What needs to be done: Return the listing exactly, please; no pictures.

Information provided:
= = = = = = =
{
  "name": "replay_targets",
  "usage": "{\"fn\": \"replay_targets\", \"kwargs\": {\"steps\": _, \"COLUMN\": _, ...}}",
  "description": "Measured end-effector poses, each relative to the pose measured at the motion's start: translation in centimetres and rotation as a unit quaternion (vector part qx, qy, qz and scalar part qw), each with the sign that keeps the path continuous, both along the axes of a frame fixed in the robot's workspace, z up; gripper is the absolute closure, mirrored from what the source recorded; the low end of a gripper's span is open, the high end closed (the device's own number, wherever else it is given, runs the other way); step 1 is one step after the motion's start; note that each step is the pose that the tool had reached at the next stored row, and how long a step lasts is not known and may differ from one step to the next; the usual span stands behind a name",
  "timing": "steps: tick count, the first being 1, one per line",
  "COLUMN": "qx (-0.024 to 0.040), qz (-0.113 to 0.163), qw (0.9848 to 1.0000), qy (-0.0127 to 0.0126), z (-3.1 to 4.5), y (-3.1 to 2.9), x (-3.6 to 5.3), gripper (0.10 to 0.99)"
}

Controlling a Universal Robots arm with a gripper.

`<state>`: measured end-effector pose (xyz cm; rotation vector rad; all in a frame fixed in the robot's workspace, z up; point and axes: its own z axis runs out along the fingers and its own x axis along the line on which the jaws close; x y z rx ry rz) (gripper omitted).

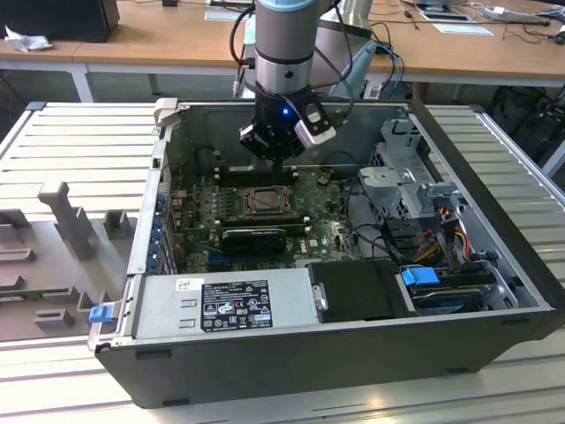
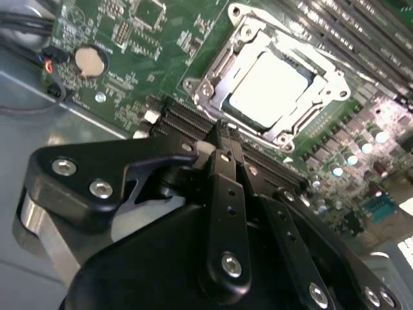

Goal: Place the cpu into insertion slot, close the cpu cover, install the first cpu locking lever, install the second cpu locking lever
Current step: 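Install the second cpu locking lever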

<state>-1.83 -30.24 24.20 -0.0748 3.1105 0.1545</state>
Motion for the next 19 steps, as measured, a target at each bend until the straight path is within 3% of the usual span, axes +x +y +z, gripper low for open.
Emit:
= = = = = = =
Exercise output:
{
  "name": "replay_targets",
  "usage": "{\"fn\": \"replay_targets\", \"kwargs\": {\"steps\": _, \"COLUMN\": _, ...}}",
  "description": "Measured end-effector poses, each relative to the pose measured at the motion's start: translation in centimetres and rotation as a unit quaternion (vector part qx, qy, qz and scalar part qw), each with the sign that keeps the path continuous, both along the axes of a frame fixed in the robot's workspace, z up; gripper is the absolute closure, mirrored from what the source recorded; the low end of a gripper's span is open, the high end closed (the device's own number, wherever else it is given, runs the other way); step 1 is one step after the motion's start; note that each step is the pose that the tool had reached at the next stored row, and how long a step lasts is not known and may differ from one step to the next; the usual span stands behind a name",
  "timing": "steps: tick count, the first being 1, one per line",
  "COLUMN": "qx (-0.024 to 0.040), qz (-0.113 to 0.163), qw (0.9848 to 1.0000), qy (-0.0127 to 0.0126), z (-3.1 to 4.5), y (-3.1 to 2.9), x (-3.6 to 5.3), gripper (0.10 to 0.99)"
}

Controlling a Universal Robots arm with a gripper.

`<state>`: measured end-effector pose (xyz cm; rotation vector rad; all in a frame fixed in the robot's workspace, z up; point and axes: its own z axis runs out along the fingers and its own x axis along the line on which the jaws close; x y z rx ry rz) (gripper omitted).


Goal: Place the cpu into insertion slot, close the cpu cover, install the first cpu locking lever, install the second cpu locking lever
Current step: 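Install the second cpu locking lever
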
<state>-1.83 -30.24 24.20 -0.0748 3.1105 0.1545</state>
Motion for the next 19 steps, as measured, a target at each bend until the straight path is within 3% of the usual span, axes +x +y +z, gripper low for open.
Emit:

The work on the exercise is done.